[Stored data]
+ + + + + + +
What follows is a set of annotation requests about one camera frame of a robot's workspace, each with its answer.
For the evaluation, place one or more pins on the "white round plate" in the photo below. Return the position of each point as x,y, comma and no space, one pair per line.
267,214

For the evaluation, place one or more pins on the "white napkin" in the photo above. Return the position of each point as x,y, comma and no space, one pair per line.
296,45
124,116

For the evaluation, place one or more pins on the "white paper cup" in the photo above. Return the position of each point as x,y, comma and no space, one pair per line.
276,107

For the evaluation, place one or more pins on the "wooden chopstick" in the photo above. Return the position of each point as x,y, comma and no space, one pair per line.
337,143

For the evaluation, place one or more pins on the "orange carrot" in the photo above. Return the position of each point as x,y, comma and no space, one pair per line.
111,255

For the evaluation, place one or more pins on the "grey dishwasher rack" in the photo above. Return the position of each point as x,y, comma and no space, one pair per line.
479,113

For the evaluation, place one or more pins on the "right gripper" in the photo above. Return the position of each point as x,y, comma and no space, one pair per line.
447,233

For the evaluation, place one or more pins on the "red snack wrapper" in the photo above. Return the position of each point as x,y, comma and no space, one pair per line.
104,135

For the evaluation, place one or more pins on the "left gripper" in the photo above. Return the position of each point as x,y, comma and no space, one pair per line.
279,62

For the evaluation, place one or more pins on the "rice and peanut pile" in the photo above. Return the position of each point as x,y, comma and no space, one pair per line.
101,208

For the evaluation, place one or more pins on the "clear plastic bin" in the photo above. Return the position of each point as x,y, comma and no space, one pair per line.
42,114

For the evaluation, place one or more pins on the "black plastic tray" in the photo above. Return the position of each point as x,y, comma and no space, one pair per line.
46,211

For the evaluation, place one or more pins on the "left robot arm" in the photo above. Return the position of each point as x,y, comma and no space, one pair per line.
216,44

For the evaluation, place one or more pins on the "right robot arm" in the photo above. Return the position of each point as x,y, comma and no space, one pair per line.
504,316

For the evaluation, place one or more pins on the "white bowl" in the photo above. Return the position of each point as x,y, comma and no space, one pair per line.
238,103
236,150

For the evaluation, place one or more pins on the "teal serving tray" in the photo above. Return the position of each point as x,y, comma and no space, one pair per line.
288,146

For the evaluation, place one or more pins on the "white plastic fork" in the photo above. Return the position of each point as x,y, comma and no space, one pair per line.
+ + + + + + +
- **EXERCISE GOAL**: All of the entries above need to be set down again exactly.

- **EXERCISE RESULT**:
What follows is a set of annotation requests about one camera frame of a robot's workspace, each with its answer.
For the evaluation, place one or more pins on the "white round plate" in the photo below. Return the position of each point as x,y, comma and no space, one pair per line.
267,214

For the evaluation, place one or more pins on the "white napkin" in the photo above. Return the position of each point as x,y, comma and no space, one pair per line.
296,45
124,116

For the evaluation, place one or more pins on the "white paper cup" in the photo above. Return the position of each point as x,y, comma and no space, one pair per line.
276,107

For the evaluation, place one or more pins on the "wooden chopstick" in the photo above. Return the position of each point as x,y, comma and no space, one pair per line.
337,143

For the evaluation, place one or more pins on the "orange carrot" in the photo above. Return the position of each point as x,y, comma and no space, one pair per line.
111,255

For the evaluation, place one or more pins on the "grey dishwasher rack" in the photo above. Return the position of each point as x,y, comma and no space, one pair per line.
479,113

For the evaluation, place one or more pins on the "right gripper" in the photo above. Return the position of each point as x,y, comma and no space, one pair per line.
447,233

For the evaluation, place one or more pins on the "red snack wrapper" in the photo above. Return the position of each point as x,y, comma and no space, one pair per line.
104,135

For the evaluation, place one or more pins on the "left gripper" in the photo above. Return the position of each point as x,y, comma and no space, one pair per line.
279,62

For the evaluation, place one or more pins on the "rice and peanut pile" in the photo above. Return the position of each point as x,y, comma and no space, one pair per line.
101,208

For the evaluation, place one or more pins on the "clear plastic bin" in the photo above. Return the position of each point as x,y, comma and no space, one pair per line.
42,114

For the evaluation, place one or more pins on the "black plastic tray" in the photo above. Return the position of each point as x,y, comma and no space, one pair per line.
46,211

For the evaluation, place one or more pins on the "left robot arm" in the photo above. Return the position of each point as x,y, comma and no space, one pair per line.
216,44

For the evaluation, place one or more pins on the "right robot arm" in the photo above. Return the position of each point as x,y, comma and no space, one pair per line.
504,316

For the evaluation, place one or more pins on the "white bowl" in the photo above. Return the position of each point as x,y, comma and no space, one pair per line.
238,103
236,150

For the evaluation, place one or more pins on the "teal serving tray" in the photo above. Return the position of each point as x,y, comma and no space, one pair per line.
288,146

For the evaluation, place one or more pins on the "white plastic fork" in the photo above. Return the position of each point as x,y, comma and no space, one pair per line.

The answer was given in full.